Inconsistent messaging and distributor activity, according to some locals, have made panic worse. Some LPG agents decline orders, citing purported shortages even when government pronouncements refute them. This has led to allegations of fraud and supply chain mismanagement. People are preparing alternatives, like induction stoves, because they believe the official narrative doesn’t reflect reality on the ground, according to online conversations from cities like Bengaluru.

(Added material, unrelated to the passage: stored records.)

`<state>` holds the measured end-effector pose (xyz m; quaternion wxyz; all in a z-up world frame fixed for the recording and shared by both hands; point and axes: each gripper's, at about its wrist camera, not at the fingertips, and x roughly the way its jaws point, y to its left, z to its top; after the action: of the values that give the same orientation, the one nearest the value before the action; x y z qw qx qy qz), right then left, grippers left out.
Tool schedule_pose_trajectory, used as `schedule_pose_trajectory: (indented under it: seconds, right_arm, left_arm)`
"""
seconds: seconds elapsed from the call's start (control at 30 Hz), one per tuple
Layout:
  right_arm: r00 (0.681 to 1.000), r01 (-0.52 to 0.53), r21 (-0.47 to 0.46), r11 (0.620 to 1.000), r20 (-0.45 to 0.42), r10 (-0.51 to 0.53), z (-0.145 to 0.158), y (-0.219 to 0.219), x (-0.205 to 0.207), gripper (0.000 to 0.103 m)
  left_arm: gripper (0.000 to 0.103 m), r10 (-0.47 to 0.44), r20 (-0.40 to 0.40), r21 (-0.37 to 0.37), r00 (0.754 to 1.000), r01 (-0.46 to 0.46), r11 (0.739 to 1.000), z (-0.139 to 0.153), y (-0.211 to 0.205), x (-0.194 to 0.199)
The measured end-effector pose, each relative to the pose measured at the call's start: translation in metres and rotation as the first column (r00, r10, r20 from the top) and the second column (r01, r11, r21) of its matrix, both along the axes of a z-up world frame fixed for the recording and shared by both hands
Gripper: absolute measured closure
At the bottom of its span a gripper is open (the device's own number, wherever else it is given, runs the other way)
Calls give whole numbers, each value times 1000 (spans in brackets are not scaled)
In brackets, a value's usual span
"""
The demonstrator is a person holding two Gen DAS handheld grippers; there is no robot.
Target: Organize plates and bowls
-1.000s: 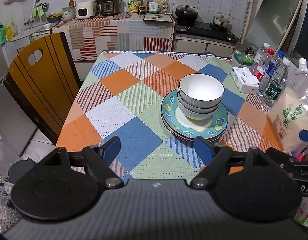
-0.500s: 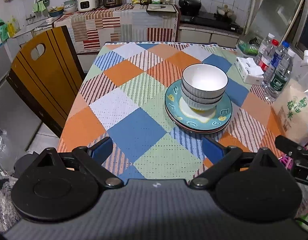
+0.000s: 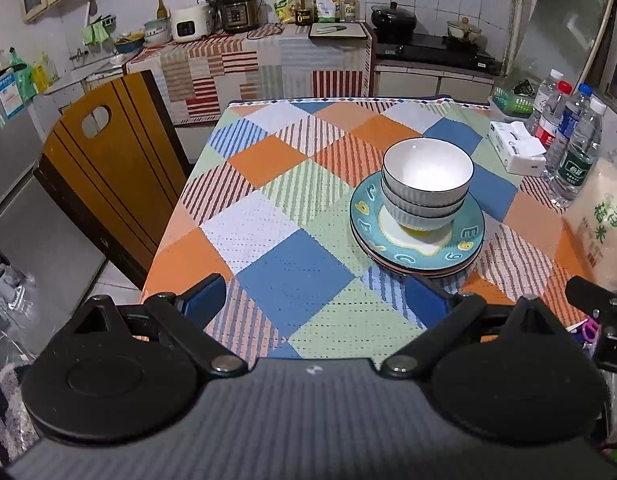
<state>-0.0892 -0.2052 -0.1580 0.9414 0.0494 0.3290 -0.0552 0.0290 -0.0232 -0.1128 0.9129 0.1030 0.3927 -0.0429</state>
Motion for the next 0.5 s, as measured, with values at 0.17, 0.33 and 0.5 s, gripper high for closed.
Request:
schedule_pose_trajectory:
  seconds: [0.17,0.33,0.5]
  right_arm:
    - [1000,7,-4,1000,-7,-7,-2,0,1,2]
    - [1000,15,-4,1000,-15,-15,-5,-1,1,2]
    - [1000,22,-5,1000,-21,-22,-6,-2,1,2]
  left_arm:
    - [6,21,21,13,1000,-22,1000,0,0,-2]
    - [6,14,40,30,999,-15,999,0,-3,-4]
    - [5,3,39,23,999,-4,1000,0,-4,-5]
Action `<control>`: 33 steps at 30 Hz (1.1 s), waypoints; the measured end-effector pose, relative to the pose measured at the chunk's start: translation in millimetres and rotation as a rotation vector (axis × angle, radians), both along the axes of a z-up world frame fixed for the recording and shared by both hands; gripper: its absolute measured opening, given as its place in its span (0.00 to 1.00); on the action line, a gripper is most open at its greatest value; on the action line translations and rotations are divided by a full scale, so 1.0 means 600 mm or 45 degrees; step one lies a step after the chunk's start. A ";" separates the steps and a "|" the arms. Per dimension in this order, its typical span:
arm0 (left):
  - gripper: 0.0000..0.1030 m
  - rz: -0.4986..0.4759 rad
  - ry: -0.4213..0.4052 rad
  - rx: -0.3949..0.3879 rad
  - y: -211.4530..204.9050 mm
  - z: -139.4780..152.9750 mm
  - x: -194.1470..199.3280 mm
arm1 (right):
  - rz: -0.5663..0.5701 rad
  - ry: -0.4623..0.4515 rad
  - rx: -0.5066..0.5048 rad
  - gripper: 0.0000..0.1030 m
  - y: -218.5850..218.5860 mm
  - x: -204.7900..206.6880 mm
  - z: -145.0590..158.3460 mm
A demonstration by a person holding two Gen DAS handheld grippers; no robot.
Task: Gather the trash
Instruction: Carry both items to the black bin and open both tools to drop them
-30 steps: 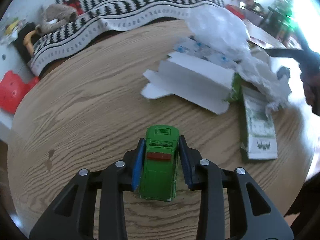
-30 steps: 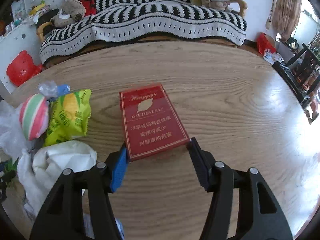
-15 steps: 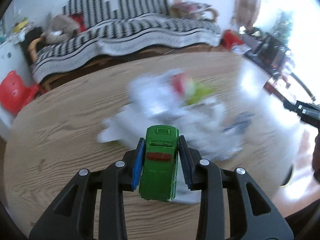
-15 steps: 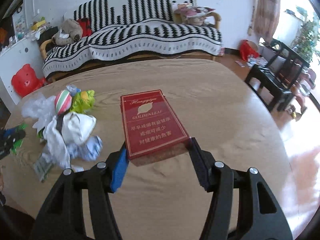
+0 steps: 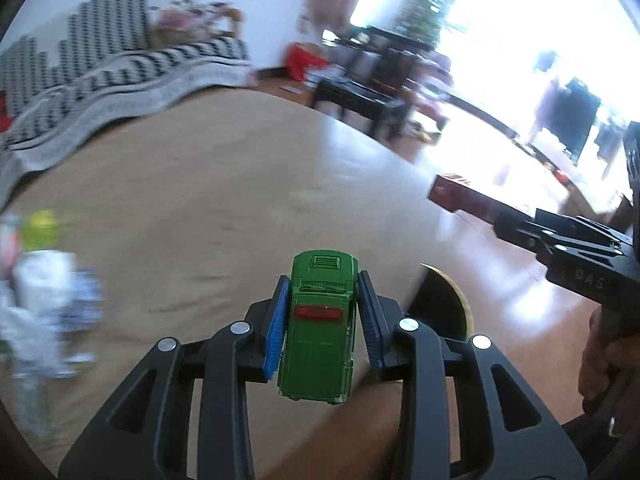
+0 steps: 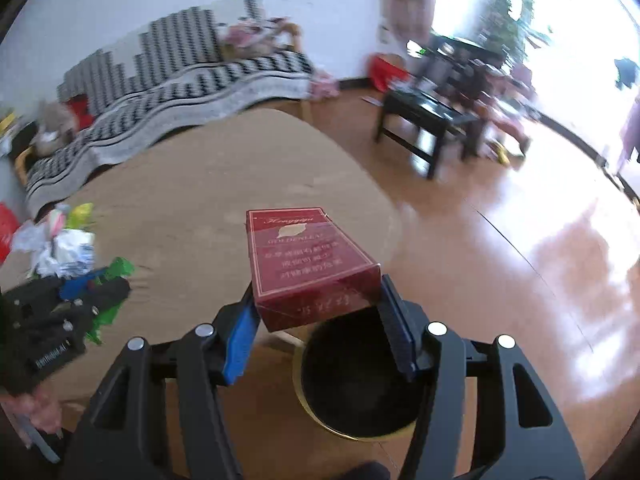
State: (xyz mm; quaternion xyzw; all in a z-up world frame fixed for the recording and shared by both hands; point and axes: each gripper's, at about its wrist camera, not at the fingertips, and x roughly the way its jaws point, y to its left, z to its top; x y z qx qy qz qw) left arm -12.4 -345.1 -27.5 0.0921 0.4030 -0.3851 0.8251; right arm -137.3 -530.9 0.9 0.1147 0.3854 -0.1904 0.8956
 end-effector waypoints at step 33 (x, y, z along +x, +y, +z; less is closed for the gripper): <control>0.56 -0.270 0.193 0.032 -0.255 -0.150 -0.060 | -0.279 0.220 0.362 0.78 -0.189 -0.071 -0.159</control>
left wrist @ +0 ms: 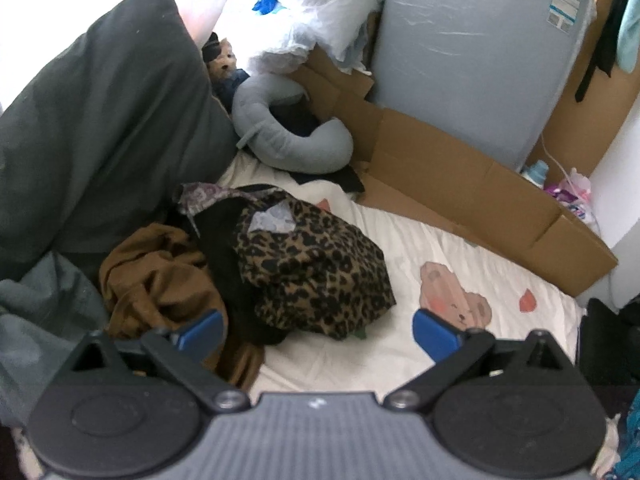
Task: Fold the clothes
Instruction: 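Move the left tool toward the leopard-print garment on the clothes pile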
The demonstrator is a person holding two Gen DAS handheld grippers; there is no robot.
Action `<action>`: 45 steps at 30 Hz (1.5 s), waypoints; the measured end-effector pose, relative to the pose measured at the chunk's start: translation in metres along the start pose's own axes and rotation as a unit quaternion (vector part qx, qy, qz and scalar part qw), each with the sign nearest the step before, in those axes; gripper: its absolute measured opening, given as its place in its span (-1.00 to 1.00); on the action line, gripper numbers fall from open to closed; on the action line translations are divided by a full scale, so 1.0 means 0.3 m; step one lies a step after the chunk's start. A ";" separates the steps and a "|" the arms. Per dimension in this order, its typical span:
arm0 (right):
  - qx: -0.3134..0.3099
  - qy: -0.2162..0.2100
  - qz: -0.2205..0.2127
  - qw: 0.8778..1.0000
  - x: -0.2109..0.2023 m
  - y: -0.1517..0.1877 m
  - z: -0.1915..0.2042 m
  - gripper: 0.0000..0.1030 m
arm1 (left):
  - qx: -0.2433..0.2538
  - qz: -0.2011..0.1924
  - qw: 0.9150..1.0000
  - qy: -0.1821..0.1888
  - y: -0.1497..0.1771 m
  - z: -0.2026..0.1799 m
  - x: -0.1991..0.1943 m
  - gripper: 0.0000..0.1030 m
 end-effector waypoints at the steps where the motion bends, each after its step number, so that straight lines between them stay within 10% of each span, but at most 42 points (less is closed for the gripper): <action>1: -0.004 -0.004 0.002 1.000 0.014 0.003 0.005 1.00 | 0.000 -0.003 1.000 0.001 -0.002 0.003 0.017 0.91; 34: 0.012 -0.040 -0.038 0.998 0.466 0.251 -0.010 0.99 | 0.025 -0.034 0.999 0.026 -0.001 -0.091 0.679 0.46; 40: 0.008 -0.037 -0.043 0.998 0.553 0.341 -0.029 0.99 | 0.043 -0.047 0.998 0.014 0.064 -0.072 0.778 0.02; 45: 0.012 -0.032 -0.027 0.999 0.600 0.401 -0.020 0.99 | 0.056 -0.064 0.996 -0.008 0.086 -0.070 0.789 -0.88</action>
Point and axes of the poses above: each gripper's, at about its wrist camera, not at the fingertips, and x roughly the way its jaws point, z to its left, y to its underside, the point moved 7 cm from there along x, roughly the way its jaws point, and after that the axes turned 6 degrees about -z, right-handed, at the moved point
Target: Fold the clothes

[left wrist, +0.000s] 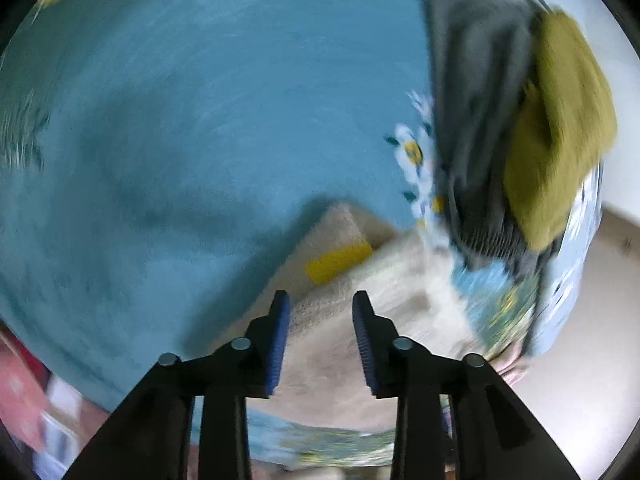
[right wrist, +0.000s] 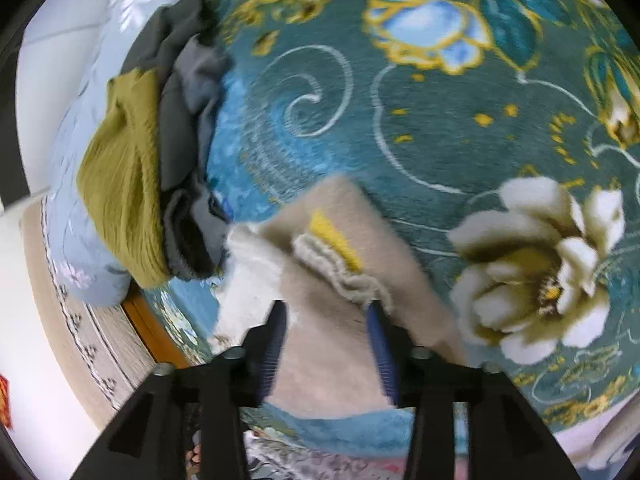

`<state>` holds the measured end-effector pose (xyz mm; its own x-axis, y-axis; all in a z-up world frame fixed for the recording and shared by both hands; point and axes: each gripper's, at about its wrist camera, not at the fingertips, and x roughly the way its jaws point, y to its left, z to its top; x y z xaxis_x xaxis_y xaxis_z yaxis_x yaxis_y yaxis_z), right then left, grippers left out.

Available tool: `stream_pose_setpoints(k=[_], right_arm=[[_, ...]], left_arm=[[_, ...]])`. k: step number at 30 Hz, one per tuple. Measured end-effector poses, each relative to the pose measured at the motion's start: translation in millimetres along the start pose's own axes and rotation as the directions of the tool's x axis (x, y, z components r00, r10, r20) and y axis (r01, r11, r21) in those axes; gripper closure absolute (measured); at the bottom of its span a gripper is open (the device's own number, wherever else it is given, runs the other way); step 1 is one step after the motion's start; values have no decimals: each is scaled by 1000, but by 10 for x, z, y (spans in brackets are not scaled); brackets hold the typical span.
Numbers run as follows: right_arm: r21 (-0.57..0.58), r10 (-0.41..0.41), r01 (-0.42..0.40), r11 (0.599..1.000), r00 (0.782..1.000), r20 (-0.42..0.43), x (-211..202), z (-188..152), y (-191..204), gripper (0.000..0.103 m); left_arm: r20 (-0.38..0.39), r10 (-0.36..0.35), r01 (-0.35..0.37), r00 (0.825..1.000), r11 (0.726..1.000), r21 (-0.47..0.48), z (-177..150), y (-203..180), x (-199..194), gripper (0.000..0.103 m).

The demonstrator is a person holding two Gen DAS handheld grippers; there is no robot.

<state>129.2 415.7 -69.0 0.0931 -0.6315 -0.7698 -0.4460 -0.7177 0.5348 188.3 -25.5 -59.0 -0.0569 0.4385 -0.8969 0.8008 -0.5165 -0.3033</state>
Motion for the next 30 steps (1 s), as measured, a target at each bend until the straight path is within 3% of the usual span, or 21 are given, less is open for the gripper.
stream_pose_setpoints(k=[4,9,12,14,16,17,18,22,25,30], right_arm=[[-87,-73,76,993,997,31,141,-23,179,51],[-204,-171,178,963,984,47,291,-75,400,53],[-288,-207,214,933,977,54,307,-158,482,81],[-313,-172,180,932,984,53,260,-198,479,88],[-333,-179,199,922,980,91,162,-210,453,92],[-315,-182,209,926,977,113,109,-182,400,94],[-269,-187,214,939,975,124,69,-124,305,102],[-153,-180,195,969,978,106,22,76,31,102],[-191,-144,161,968,984,104,-26,84,85,98],[-250,-181,200,947,979,96,51,60,179,98]], left_arm=[[1,94,-93,996,984,154,-81,-166,113,67],[9,158,-155,987,956,250,-142,-281,214,67],[19,176,-173,984,939,296,-154,-305,229,67],[21,180,-177,983,931,318,-154,-307,236,67],[22,174,-171,985,926,335,-148,-301,238,66],[22,171,-168,985,924,343,-144,-296,240,66],[23,173,-170,985,923,346,-136,-288,250,66],[18,182,-177,983,919,354,-104,-254,298,66],[20,171,-166,985,914,370,-86,-241,292,66],[24,172,-164,985,879,447,-82,-258,307,66]])
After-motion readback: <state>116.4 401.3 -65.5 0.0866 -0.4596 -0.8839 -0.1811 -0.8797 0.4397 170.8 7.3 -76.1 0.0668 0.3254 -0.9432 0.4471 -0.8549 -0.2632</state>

The COVID-19 oxygen shortage in 2020–2021, when India’s health infrastructure collapsed under one of the deadliest waves of the pandemic, is unavoidably brought back to mind by the LPG issue. The demand for medical oxygen at that time surged to 5,000 tonnes per day, more than seven times the pre-pandemic average of 700 tonnes per day. With patients crying for life-saving oxygen and families pleading for cylinders, this unexpected influx put hospitals in a state of chaos that many have described as one of the most dire situations in modern public health history. Hundreds of preventable deaths were reported as a result of oxygen infrastructure and logistics becoming overburdened, despite efforts to increase production, deploy tankers, and import supplies. The present LPG shortfall seems to have forgotten or disregarded the lesson learned from that crisis, which demonstrated how vital supplies could collapse under strain when planning and surge capacity are inadequate.
These two crises, LPG in 2026 and oxygen in 2021, are related not just by the nature of the commodity but also by the systematic inability to create strategic reserves and robust, diverse supply chains. The government’s actions in both situations were reactive rather than proactive, putting crisis management and temporary rationing ahead of fundamental changes that may have avoided the collapse in the first place. Even though the 2026 LPG disruption is caused by international geopolitical tensions that are beyond India’s direct control, the magnitude of the impact exposes glaring weaknesses: there are no reliable alternate supply routes, no strategic stockpiles big enough to weather disruptions, and no quick contingency planning in place for a basic commodity that powers kitchens across the country. Although domestic manufacturing and diversification initiatives, such as agreements with non-Middle Eastern suppliers, are encouraged, they are still long-term solutions that do not ease the current situation.
This is increasingly being framed in public debate as a leadership failure. People wonder why a nation with a burgeoning economy and extensive policy framework yet falters when world events impact energy sources. Many contend that the focus of politics has switched from guaranteeing the robustness of vital services that affect daily living to political manoeuvring.
Conclusion
India’s 2026 LPG shortfall is a serious stress test of governance, readiness, and economic resilience rather than just a problem with energy supply. The issue highlights India’s continued vulnerability to global disruptions, as commercial kitchens close, food prices rise, workers lose their jobs, and households prepare for growing expenses. When compared to the COVID-19 oxygen shortage, a concerning trend becomes apparent: vital supply systems are brittle, reactionary responses are made, and regular people are left to deal with the fallout. Future global shocks will unavoidably cause even more severe social and economic divisions if this trend persists without significant structural change, such as supply route diversification, strategic reserves, domestic capacity building, and open crisis preparedness.